Шумный всплеск воды за спиной, сильные, крепкие руки, кровь с которых смывалась красноватыми потеками, обняли меня под грудью, прижали к разгоряченному телу. Я испуганно вскрикнула – и тотчас услышала над ухом знакомый низкий голос фаэриэ:
– Извини, не мог удержаться.
– Можно подумать, ты пытался, – пробормотала я, пробуя отстраниться. На удивление, он разжал руки почти сразу же – и, зайдя в воду подальше, принялся смывать с груди коричнево-красную кровяную корочку.
Напрасно он спрашивал о мыле – его кровь, даже высохшая и, как мне казалось, намертво приставшая к коже, смывалась легко и быстро, как краски, которыми человеческие женщины иногда раскрашивают лицо и тело во время больших праздников. Рейалл окунулся с головой, вынырнул, убирая с лица отяжелевшие темно-серые пряди волос, и посмотрел на меня. Пристально, не отводя взгляда ставших сиреневыми глаз.
– Кажется, я уже высказывал свое сожаление о твоей красоте… и твоей жестокости, когда ты демонстрировала свои прелести в неподходящее время. – Он двинулся ко мне сквозь толщу воды, плавно, неторопливо, почти не поднимая ряби на гладкой поверхности. – И у нас остался не законченным разговор, помнишь, маленькая ши-дани?
– Помню…
Он протянул мне руку, и я осторожно, опасливо коснулась его ладони кончиками пальцев, не отрывая взгляда от темнеющих с каждым мгновением глаз. Улыбка тронула тонкие, четко очерченные губы, когда солнце вновь залило золотым светом излучину реки – и вдруг неожиданно хлынул дождь!

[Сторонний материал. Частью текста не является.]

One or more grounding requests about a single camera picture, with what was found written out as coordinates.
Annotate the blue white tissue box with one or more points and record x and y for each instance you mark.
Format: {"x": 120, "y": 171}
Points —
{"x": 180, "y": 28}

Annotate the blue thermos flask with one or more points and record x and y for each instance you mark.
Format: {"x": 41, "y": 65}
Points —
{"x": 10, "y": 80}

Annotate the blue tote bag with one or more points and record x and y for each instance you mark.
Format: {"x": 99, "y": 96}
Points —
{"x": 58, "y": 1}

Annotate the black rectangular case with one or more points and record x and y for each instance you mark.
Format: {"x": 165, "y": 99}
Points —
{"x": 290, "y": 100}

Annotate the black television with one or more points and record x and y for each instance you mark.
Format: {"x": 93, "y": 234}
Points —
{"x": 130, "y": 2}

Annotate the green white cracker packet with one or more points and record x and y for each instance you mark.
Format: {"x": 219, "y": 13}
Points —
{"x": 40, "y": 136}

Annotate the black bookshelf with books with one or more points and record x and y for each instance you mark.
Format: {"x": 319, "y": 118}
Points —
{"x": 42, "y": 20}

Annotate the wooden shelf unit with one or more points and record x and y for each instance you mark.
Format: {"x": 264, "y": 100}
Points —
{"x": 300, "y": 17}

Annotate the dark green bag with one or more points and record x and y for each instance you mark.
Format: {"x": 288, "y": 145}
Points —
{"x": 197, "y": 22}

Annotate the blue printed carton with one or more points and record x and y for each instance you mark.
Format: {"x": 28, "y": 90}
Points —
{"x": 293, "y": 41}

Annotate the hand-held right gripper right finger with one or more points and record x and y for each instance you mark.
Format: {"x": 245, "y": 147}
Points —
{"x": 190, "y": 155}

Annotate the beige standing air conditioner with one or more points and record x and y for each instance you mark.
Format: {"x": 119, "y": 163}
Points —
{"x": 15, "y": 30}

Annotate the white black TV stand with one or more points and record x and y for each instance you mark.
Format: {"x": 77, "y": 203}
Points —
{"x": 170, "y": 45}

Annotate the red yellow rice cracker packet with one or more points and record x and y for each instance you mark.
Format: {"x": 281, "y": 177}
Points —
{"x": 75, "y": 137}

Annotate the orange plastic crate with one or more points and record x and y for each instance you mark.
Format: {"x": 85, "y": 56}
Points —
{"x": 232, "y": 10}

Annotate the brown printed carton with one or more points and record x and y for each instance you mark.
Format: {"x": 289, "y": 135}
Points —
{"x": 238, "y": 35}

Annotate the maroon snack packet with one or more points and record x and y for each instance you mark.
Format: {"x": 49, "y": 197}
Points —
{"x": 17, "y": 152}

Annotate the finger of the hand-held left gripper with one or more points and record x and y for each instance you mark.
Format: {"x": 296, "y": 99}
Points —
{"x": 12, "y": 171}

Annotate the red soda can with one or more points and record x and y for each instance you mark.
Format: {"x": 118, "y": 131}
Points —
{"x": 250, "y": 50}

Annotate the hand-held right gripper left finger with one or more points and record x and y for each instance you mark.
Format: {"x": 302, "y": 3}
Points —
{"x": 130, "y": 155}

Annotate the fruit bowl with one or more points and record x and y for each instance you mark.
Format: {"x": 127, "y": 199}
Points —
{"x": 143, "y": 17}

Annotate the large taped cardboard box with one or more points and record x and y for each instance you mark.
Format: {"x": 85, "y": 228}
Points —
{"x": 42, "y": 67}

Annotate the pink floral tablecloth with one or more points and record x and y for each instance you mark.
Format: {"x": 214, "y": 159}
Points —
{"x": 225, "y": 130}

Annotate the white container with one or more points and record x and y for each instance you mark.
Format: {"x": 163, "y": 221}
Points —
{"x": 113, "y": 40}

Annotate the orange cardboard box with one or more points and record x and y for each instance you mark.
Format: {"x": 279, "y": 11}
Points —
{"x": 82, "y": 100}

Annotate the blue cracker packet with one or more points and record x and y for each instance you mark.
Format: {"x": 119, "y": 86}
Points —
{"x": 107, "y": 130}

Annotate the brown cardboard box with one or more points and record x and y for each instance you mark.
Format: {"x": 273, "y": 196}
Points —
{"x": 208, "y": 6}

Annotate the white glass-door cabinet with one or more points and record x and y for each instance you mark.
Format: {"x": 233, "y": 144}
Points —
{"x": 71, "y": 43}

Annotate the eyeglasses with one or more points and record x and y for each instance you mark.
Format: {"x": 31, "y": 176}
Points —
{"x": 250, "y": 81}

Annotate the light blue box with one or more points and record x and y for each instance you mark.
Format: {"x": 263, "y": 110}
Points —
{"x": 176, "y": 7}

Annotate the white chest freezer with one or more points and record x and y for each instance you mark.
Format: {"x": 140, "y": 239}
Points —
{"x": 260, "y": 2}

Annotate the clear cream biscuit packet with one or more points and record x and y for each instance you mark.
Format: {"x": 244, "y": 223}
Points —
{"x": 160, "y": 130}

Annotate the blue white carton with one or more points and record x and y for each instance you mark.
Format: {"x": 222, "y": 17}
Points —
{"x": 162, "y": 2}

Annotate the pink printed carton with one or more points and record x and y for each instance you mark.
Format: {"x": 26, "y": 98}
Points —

Шелестящая стена искрящихся в лучах солнца капель обрушилась на нас летним ливнем, «слезами королевны», пролилась по обнаженным телам теплым потоком, защекотала тысячами ласковых прикосновений. Я вздрогнула – и радостно рассмеялась, запрокидывая голову, подставляя лицо поцелуям дождя, раскинув руки и ловя отдельные капли, сыплющиеся с небес.
Рей вихрем скользнул вокруг меня, его смех эхом дробился в шелесте падающих, звонко разбивающихся о поверхность реки дождевых капель, пальцы скользили по моему телу так бережно, отрывисто, осторожно, что не понять было, где по коже стекают «слезы королевны», а где касаются руки фаэриэ. Казалось, река вокруг нас сошла с ума – волны вздымались по обе стороны от нас в высоту человеческого роста, закручивались спиралью водоворота, водяного смерча, танцующего на вспененном потоке, а Рейалл подхватил меня на руки, закружил в какой-то странной, неистовой пляске.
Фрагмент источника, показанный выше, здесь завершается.